Personal information
- Date of birth: 8 November 2004 (age 21)
- Place of birth: Belgium
- Height: 1.87 m (6 ft 2 in)
- Position: Centre-back

Team information
- Current team: Westerlo
- Number: 4

Youth career
- 0000–2022: Anderlecht

Senior career*
- Years: Team / Apps / (Gls)
- 2022–2025: RSCA Futures / 49 / (2)
- 2024–2025: Anderlecht / 2 / (0)
- 2025–: Westerlo / 16 / (0)

International career^{‡}
- 2025–: Belgium U21 / 2 / (0)

= Amando Lapage =

Belgian footballer

Amando Lapage (born 8 November 2004) is a Belgian professional footballer who plays as a centre-back for Belgian Pro League club Westerlo.

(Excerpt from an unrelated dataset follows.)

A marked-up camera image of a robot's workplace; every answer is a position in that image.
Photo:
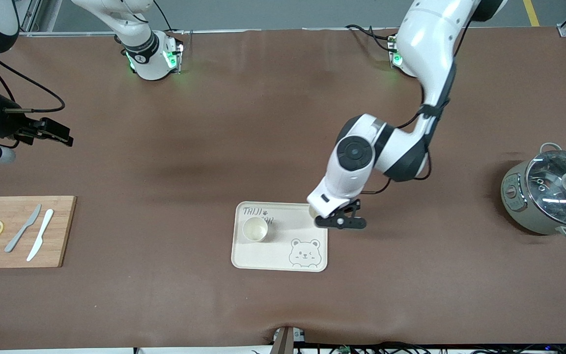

Lapage is the grandson of Paul Van Himst, club icon of Anderlecht and the Belgian National team.

==Career==
Lapage is a youth exponent of Anderlecht, signing his first contract in May 2022. Featuring in the RSCA Futures squad in the Challenger Pro League, Lapage made his professional first-team debut as a substitute on 31 October 2024 in a 4-0 Belgian Cup win at Tubize-Braine.

The following weekend, he was handed a league debut as substitute in a 4–0 Belgian Pro League home win against Kortrijk on 3 November 2024.

On 4 February 2025, Lapage signed a four-and-a-half-year contract with Westerlo.